» **Problem description**
Of the entries below, restate word for word only the section that runs from the line with "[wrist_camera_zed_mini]" to the line with "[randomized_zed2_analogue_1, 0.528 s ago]", counting both ends.

Data to process START

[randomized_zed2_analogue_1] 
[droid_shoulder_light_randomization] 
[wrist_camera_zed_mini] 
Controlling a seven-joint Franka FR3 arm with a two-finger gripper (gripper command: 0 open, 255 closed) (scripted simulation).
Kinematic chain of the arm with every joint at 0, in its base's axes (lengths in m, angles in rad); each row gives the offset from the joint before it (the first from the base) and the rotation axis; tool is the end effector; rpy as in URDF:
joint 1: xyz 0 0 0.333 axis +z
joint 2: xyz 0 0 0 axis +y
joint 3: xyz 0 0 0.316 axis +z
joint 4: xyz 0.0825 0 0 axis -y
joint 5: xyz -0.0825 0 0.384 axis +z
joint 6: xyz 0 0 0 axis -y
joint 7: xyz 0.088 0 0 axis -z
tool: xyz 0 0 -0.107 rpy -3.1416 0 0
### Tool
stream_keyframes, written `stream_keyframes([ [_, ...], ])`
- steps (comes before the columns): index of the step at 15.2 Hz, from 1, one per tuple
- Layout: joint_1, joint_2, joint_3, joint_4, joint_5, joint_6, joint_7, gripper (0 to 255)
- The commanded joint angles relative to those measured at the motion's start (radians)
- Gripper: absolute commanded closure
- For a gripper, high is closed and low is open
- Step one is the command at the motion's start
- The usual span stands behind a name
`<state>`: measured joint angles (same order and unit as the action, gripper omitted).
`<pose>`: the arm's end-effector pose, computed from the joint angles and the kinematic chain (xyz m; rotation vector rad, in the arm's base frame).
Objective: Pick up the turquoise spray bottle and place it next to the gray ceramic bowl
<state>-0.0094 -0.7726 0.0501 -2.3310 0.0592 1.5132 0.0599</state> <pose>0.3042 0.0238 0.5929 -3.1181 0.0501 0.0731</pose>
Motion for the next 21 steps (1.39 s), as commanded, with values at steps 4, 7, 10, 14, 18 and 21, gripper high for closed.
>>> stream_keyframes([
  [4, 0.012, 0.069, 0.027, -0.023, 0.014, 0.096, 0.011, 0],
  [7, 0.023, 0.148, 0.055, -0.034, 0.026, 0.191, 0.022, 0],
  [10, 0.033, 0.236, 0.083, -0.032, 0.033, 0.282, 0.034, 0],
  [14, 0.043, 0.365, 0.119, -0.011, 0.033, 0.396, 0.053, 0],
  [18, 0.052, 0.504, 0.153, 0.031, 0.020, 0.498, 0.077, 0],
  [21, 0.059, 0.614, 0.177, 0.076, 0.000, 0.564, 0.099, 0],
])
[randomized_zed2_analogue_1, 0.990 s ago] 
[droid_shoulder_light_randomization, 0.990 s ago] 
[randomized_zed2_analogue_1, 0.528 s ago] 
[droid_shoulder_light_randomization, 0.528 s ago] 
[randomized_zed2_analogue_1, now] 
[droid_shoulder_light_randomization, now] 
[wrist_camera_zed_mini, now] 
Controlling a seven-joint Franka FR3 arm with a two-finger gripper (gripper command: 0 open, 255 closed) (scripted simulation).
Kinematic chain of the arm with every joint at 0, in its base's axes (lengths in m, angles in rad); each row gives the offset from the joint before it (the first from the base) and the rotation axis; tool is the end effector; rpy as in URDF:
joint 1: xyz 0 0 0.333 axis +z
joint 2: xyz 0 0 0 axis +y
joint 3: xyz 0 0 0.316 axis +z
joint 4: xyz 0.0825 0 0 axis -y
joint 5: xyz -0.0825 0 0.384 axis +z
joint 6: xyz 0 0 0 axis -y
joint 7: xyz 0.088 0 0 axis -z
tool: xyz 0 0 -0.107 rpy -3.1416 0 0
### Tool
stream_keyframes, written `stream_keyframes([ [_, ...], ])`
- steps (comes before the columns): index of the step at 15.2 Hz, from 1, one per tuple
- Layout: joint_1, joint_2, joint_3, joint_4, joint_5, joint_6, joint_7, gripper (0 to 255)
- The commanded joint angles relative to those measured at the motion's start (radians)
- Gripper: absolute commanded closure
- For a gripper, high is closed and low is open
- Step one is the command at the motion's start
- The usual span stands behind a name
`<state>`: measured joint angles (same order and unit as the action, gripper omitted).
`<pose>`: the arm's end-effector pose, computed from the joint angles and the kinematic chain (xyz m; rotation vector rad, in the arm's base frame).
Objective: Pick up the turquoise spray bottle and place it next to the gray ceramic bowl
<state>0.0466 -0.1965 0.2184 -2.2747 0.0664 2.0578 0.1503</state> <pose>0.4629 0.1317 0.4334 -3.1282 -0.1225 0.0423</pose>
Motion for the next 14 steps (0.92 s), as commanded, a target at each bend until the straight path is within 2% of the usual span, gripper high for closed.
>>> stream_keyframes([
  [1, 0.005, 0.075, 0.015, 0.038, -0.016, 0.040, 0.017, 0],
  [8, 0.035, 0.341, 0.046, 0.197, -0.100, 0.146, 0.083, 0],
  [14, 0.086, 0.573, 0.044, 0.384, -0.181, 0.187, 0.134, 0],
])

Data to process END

» **Output for this exercise**
[wrist_camera_zed_mini] 
Controlling a seven-joint Franka FR3 arm with a two-finger gripper (gripper command: 0 open, 255 closed) (scripted simulation).
Kinematic chain of the arm with every joint at 0, in its base's axes (lengths in m, angles in rad); each row gives the offset from the joint before it (the first from the base) and the rotation axis; tool is the end effector; rpy as in URDF:
joint 1: xyz 0 0 0.333 axis +z
joint 2: xyz 0 0 0 axis +y
joint 3: xyz 0 0 0.316 axis +z
joint 4: xyz 0.0825 0 0 axis -y
joint 5: xyz -0.0825 0 0.384 axis +z
joint 6: xyz 0 0 0 axis -y
joint 7: xyz 0.088 0 0 axis -z
tool: xyz 0 0 -0.107 rpy -3.1416 0 0
### Tool
stream_keyframes, written `stream_keyframes([ [_, ...], ])`
- steps (comes before the columns): index of the step at 15.2 Hz, from 1, one per tuple
- Layout: joint_1, joint_2, joint_3, joint_4, joint_5, joint_6, joint_7, gripper (0 to 255)
- The commanded joint angles relative to those measured at the motion's start (radians)
- Gripper: absolute commanded closure
- For a gripper, high is closed and low is open
- Step one is the command at the motion's start
- The usual span stands behind a name
`<state>`: measured joint angles (same order and unit as the action, gripper omitted).
`<pose>`: the arm's end-effector pose, computed from the joint angles and the kinematic chain (xyz m; rotation vector rad, in the arm's base frame).
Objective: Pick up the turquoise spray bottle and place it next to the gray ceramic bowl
<state>-0.0094 -0.7726 0.0501 -2.3310 0.0592 1.5132 0.0599</state> <pose>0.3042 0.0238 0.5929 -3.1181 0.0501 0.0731</pose>
Motion for the next 21 steps (1.39 s), as commanded, with values at steps 4, 7, 10, 14, 18 and 21, gripper high for closed.
>>> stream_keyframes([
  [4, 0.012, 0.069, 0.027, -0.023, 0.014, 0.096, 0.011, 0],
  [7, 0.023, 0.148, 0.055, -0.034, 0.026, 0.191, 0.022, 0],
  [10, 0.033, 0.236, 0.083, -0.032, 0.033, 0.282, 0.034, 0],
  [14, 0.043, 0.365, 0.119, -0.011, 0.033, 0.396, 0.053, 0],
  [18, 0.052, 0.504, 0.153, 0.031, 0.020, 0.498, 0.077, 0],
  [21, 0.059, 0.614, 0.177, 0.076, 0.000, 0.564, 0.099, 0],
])
[randomized_zed2_analogue_1, 0.990 s ago] 
[droid_shoulder_light_randomization, 0.990 s ago] 
[randomized_zed2_analogue_1, 0.528 s ago] 

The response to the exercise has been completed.